Nenn es Schicksal oder Zufall, wenn du den eigenen Weg nicht verstehst und es sich nicht so anfühlt, als hätte das, was dir passiert, einen Sinn. Wie könnten wir denn zu jeder Zeit verstehen, was vor aller Zeit für uns erdacht wurde? Was nach unserer Zeit mit uns geschehen soll?

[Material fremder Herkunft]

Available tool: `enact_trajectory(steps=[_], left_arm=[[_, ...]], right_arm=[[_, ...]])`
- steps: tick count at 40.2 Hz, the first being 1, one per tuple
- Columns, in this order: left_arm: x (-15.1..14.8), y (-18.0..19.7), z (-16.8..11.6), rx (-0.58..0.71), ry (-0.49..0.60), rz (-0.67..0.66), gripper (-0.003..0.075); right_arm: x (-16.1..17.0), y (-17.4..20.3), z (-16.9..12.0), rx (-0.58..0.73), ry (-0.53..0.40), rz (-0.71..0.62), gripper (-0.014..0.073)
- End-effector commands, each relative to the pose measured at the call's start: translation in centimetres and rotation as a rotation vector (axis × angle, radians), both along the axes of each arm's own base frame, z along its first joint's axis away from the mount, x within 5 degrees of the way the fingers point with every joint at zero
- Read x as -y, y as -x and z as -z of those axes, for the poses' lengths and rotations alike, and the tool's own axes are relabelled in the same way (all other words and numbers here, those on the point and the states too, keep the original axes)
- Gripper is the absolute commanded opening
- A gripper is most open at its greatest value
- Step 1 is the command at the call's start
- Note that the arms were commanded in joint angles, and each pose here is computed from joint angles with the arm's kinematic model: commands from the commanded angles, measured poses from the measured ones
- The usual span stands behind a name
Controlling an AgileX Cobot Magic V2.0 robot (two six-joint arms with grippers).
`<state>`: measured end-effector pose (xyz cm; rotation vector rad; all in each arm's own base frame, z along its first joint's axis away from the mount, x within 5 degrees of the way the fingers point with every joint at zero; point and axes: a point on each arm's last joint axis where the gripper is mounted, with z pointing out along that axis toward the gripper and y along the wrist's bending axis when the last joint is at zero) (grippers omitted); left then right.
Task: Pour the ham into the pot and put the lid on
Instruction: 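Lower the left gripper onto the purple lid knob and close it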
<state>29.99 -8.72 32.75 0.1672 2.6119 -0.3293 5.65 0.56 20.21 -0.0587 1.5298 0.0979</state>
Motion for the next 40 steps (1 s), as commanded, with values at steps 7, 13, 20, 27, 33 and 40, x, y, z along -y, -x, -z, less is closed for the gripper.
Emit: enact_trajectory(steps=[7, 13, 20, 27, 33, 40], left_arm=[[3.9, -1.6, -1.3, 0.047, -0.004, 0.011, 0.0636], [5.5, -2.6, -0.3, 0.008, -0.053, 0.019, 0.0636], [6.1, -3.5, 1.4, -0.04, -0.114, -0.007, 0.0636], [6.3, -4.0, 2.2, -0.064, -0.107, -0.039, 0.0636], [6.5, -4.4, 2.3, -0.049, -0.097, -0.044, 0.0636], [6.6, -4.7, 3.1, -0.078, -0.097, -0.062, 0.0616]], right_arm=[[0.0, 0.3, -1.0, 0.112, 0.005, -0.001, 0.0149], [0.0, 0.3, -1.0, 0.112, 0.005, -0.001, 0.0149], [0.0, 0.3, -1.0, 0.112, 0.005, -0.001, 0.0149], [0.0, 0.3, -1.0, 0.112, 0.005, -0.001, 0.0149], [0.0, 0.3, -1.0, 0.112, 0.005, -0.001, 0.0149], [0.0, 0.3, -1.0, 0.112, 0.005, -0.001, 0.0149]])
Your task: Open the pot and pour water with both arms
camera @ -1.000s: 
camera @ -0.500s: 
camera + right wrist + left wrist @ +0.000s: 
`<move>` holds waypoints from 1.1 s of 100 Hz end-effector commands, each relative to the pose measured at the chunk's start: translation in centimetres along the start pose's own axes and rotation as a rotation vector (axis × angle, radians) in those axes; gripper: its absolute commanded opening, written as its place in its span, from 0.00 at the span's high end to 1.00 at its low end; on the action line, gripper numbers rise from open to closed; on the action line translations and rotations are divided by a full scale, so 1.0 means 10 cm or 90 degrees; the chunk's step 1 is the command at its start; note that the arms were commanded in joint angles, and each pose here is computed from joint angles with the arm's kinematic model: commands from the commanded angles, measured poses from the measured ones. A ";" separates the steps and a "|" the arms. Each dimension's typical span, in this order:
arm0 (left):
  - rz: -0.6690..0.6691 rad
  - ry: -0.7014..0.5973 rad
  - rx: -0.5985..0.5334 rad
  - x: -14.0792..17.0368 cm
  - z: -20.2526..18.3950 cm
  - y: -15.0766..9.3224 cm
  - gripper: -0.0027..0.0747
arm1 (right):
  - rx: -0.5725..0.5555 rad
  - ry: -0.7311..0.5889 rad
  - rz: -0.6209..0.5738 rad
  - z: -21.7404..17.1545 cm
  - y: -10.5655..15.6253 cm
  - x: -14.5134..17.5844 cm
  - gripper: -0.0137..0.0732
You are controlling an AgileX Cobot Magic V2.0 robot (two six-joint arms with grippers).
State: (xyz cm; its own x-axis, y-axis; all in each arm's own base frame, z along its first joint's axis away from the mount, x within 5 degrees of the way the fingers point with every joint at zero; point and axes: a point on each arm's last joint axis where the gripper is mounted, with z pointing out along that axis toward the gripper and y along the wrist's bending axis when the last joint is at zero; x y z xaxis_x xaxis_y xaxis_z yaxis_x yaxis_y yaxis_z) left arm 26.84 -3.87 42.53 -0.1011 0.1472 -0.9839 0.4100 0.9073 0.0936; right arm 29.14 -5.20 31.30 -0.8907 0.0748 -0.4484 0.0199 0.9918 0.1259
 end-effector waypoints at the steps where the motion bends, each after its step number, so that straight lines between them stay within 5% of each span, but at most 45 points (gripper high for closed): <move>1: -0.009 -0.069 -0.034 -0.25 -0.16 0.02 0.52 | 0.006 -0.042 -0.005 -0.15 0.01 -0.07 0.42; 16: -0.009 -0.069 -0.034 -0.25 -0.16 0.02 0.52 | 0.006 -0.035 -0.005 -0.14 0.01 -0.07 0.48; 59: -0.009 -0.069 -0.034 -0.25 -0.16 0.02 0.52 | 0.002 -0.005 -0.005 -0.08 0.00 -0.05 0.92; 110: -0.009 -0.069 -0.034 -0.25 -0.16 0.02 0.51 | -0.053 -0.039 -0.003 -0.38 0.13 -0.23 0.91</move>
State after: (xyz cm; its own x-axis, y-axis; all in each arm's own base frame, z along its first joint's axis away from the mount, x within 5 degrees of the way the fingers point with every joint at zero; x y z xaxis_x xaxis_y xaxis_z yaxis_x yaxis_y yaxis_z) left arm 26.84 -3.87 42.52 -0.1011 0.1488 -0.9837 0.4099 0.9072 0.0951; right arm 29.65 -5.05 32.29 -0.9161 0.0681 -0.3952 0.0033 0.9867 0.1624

Gottes Wort ist wie ein Blitz, es erhellt die Nacht, doch ist es oftmals wie ein Schlag, wenn ich direkt davon betroffen bin. Je weiter ich mich entferne, desto dunkler bleibt sein Grollen. Glaub nicht, Gott wüsste nicht, wie’s uns damit ergeht. Darum hat er uns ja sein Siegel eingeprägt. Sein Wort, sein Geist, sein Zeichen, wir tragen es an uns. Wir sind es.
Nenn es Taufe oder Wiedergeburt, nenn es Erlösung oder Seligkeit – es kommt von ihm.
Nenn ihn Grund alles Seins, nenn ihn Kyrios oder Kaiser – er kommt zu dir.
Nenn es Gnade oder Segen – ich nenne es Frieden unserer Seelen – ein Frieden der höher als unsere Vernunft; der Eure Herzen und Sinne erhebt zu dem einen, zu Jesus Christus, in dem wir sein werden, wenn unsere Zeit erfüllt ist.
Amen.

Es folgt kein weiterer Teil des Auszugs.